- _What the task asks_
Starting at the line below that contains "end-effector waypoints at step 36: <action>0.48", print each line through the end of the records exactly as it appears.

◆ ◆ ◆

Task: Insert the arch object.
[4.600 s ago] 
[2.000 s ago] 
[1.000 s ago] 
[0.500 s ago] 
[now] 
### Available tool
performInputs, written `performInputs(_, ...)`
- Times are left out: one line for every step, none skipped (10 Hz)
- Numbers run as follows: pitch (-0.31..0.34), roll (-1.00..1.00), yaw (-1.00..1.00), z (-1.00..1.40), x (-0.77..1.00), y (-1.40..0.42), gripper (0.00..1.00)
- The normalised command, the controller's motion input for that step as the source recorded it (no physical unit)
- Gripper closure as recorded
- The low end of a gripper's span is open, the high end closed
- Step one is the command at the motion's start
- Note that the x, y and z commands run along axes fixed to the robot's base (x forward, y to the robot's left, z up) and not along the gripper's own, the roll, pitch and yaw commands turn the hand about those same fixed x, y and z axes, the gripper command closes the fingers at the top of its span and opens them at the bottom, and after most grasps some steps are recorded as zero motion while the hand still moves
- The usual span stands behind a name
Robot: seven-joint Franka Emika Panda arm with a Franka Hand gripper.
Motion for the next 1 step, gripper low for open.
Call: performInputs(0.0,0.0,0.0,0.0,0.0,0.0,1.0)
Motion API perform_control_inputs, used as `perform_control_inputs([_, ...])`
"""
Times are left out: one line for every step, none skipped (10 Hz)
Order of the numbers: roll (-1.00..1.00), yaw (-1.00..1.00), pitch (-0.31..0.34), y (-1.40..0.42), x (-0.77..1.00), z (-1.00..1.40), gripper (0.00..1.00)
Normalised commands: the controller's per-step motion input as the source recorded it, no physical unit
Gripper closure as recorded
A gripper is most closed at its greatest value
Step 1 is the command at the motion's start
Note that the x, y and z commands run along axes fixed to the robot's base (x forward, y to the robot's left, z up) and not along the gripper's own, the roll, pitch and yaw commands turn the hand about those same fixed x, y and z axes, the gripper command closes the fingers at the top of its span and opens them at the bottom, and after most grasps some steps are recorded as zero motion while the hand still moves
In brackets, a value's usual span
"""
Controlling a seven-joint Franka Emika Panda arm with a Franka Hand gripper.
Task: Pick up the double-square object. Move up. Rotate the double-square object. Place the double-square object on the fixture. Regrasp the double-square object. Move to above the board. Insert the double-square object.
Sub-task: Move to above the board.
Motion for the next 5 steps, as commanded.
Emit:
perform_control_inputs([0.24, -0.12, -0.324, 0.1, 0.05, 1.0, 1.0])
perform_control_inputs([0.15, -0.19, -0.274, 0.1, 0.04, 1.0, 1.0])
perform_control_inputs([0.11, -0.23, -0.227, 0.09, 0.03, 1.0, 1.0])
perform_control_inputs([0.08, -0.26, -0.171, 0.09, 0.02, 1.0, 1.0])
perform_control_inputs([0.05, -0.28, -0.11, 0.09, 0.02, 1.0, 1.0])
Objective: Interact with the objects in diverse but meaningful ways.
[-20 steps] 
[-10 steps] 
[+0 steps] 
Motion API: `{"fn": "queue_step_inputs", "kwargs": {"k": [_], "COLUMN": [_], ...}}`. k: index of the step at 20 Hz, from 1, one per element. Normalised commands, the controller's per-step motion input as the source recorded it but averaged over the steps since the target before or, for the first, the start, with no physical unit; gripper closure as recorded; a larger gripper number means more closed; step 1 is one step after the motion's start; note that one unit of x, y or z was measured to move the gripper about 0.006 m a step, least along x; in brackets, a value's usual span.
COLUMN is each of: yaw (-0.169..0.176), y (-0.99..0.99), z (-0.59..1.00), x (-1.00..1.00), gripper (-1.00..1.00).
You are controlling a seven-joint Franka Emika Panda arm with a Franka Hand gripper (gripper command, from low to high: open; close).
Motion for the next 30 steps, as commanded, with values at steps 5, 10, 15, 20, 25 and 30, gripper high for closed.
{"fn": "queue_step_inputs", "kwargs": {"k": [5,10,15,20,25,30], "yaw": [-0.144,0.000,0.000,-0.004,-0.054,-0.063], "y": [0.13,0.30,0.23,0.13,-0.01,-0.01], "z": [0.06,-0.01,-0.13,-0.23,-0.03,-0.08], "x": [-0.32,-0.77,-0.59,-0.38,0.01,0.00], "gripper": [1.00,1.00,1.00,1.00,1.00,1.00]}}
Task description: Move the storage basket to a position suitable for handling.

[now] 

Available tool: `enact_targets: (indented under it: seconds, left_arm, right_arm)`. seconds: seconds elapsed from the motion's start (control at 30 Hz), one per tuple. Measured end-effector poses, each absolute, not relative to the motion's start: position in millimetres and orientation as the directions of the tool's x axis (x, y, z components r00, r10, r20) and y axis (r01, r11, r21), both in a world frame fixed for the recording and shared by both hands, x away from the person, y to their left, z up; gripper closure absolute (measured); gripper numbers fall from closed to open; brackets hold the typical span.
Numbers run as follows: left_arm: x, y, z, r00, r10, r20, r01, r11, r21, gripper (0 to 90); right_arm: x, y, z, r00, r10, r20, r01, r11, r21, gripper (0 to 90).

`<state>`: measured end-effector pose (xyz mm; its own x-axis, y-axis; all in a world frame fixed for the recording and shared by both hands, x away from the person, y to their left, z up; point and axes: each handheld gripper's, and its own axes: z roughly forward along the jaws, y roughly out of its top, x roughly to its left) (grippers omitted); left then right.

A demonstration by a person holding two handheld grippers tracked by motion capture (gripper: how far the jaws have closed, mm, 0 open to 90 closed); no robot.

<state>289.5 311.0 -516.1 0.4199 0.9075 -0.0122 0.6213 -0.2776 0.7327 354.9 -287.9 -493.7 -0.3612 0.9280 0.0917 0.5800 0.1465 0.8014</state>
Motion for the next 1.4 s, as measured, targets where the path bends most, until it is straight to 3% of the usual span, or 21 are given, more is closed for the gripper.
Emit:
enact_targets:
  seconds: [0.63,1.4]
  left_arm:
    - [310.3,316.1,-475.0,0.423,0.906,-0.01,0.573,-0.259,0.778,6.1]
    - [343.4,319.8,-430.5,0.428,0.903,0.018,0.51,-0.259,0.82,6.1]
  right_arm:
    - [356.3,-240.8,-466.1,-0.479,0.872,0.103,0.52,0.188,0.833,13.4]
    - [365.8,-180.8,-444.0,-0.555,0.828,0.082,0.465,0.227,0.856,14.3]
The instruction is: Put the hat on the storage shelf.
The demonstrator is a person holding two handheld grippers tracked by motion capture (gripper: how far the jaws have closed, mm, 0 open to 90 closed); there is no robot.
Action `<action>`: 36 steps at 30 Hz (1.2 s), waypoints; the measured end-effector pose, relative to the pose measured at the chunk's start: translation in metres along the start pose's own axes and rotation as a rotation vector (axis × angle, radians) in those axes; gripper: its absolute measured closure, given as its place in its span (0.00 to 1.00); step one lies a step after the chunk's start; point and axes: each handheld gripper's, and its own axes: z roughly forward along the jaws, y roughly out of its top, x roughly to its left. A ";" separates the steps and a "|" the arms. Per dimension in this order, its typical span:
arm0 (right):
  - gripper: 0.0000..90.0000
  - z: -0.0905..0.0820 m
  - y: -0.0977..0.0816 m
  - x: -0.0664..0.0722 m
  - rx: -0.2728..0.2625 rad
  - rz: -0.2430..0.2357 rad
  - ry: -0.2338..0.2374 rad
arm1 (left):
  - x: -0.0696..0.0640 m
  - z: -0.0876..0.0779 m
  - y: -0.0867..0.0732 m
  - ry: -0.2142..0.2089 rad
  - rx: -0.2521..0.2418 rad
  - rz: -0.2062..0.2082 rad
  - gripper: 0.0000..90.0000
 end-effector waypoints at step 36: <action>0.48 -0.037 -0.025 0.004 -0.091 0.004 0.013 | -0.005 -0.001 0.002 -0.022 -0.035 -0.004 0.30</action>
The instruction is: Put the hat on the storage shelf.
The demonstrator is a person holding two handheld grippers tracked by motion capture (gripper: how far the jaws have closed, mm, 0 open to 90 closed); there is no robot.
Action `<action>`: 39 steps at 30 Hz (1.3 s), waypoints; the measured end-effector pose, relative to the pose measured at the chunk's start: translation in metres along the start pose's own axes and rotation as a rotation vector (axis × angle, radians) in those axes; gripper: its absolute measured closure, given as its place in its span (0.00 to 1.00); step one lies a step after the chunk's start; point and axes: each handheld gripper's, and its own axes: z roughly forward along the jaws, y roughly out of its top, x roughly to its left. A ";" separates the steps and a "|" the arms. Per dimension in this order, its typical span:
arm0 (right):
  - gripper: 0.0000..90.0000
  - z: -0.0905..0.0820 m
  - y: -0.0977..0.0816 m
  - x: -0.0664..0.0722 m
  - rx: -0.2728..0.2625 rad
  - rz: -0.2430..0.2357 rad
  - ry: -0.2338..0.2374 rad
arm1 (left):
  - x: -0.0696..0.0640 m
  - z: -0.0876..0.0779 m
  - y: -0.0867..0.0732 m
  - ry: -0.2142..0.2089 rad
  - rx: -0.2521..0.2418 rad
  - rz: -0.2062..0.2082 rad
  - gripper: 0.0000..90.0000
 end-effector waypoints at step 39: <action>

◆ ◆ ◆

- _Output below_
 end-effector waypoints at step 36: <action>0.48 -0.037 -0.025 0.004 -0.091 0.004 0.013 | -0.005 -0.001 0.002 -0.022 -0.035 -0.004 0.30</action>
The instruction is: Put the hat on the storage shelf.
The demonstrator is a person holding two handheld grippers tracked by motion capture (gripper: how far the jaws have closed, mm, 0 open to 90 closed); there is no robot.
Action `<action>`: 39 steps at 30 Hz (1.3 s), waypoints; the measured end-effector pose, relative to the pose measured at the chunk's start: translation in metres along the start pose's own axes and rotation as a rotation vector (axis × angle, radians) in those axes; gripper: its absolute measured closure, given as its place in its span (0.00 to 1.00); step one lies a step after the chunk's start; point and axes: each handheld gripper's, and its own axes: z roughly forward along the jaws, y roughly out of its top, x roughly to its left. A ";" separates the steps and a "|" the arms. Per dimension in this order, its typical span:
arm0 (right):
  - gripper: 0.0000..90.0000
  - z: -0.0905..0.0820 m
  - y: -0.0977..0.0816 m
  - x: -0.0664..0.0722 m
  - rx: -0.2728..0.2625 rad
  - rz: -0.2430..0.2357 rad
  - ry: -0.2338..0.2374 rad
arm1 (left):
  - x: -0.0696..0.0640 m
  - z: -0.0876..0.0779 m
  - y: -0.0867..0.0732 m
  - ry: -0.2142..0.2089 rad
  - rx: -0.2521..0.2418 rad
  - rz: -0.2062..0.2082 rad
  - gripper: 0.0000..90.0000
 end-effector waypoints at step 39: <action>

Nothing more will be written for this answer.